▸ How to complete this task
Find how many lines in the material hold the word "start", then state that number and nothing more.

▸ Source data
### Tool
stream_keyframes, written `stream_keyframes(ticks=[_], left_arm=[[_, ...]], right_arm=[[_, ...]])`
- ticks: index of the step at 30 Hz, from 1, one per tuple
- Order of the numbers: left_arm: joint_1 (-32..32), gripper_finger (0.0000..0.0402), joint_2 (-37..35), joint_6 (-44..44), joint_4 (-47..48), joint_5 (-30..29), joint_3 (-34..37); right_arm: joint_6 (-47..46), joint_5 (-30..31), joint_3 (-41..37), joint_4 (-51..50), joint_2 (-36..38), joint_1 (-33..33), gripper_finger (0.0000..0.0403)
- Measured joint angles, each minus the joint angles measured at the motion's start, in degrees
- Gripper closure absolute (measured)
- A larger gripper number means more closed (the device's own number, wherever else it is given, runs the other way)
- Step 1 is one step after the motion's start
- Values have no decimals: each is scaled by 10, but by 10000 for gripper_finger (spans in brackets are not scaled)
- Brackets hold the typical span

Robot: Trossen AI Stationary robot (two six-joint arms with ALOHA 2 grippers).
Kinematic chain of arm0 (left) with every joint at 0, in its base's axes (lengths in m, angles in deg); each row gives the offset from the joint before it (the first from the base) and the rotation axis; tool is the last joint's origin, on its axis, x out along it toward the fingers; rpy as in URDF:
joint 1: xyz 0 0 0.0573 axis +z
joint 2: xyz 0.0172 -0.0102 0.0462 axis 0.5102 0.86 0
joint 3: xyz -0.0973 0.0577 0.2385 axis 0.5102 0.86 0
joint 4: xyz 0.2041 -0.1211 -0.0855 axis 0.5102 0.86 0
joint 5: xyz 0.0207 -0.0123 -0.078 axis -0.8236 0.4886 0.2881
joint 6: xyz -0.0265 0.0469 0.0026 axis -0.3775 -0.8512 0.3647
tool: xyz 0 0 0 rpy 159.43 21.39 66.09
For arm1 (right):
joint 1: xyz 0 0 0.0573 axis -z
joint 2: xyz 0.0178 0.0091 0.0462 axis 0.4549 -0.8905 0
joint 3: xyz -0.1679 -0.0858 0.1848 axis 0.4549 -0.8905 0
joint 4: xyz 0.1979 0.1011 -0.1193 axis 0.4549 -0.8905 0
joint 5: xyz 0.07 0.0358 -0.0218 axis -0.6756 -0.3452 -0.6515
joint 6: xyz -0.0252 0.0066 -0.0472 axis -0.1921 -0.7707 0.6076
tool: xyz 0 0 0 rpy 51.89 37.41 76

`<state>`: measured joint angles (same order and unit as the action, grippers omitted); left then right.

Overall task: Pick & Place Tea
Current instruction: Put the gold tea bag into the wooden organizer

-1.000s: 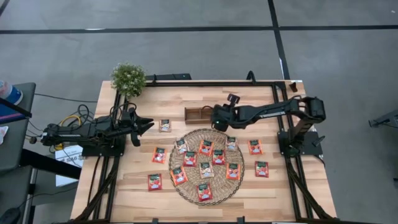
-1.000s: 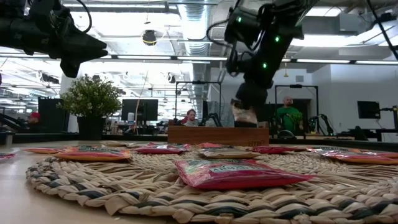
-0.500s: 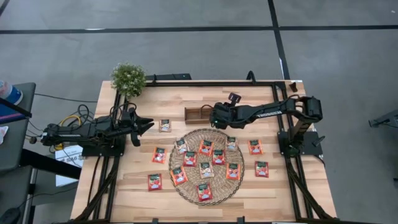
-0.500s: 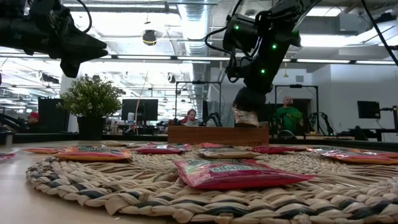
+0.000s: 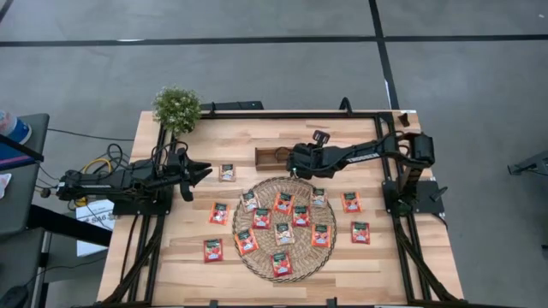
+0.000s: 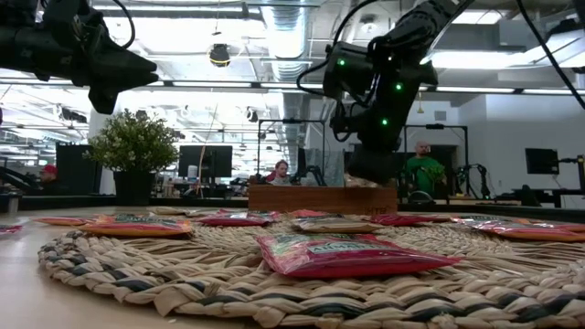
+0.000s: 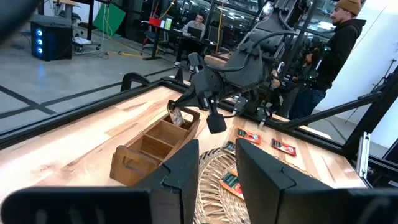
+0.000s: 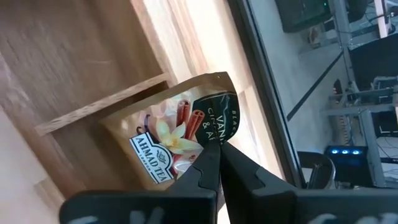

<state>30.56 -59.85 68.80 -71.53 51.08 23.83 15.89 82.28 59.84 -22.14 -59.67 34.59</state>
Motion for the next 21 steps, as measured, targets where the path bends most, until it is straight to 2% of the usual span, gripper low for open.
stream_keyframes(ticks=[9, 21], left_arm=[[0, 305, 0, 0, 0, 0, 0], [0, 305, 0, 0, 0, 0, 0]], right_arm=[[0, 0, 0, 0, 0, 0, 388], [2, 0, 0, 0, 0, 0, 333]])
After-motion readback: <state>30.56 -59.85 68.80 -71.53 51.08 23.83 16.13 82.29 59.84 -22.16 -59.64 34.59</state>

▸ Output
2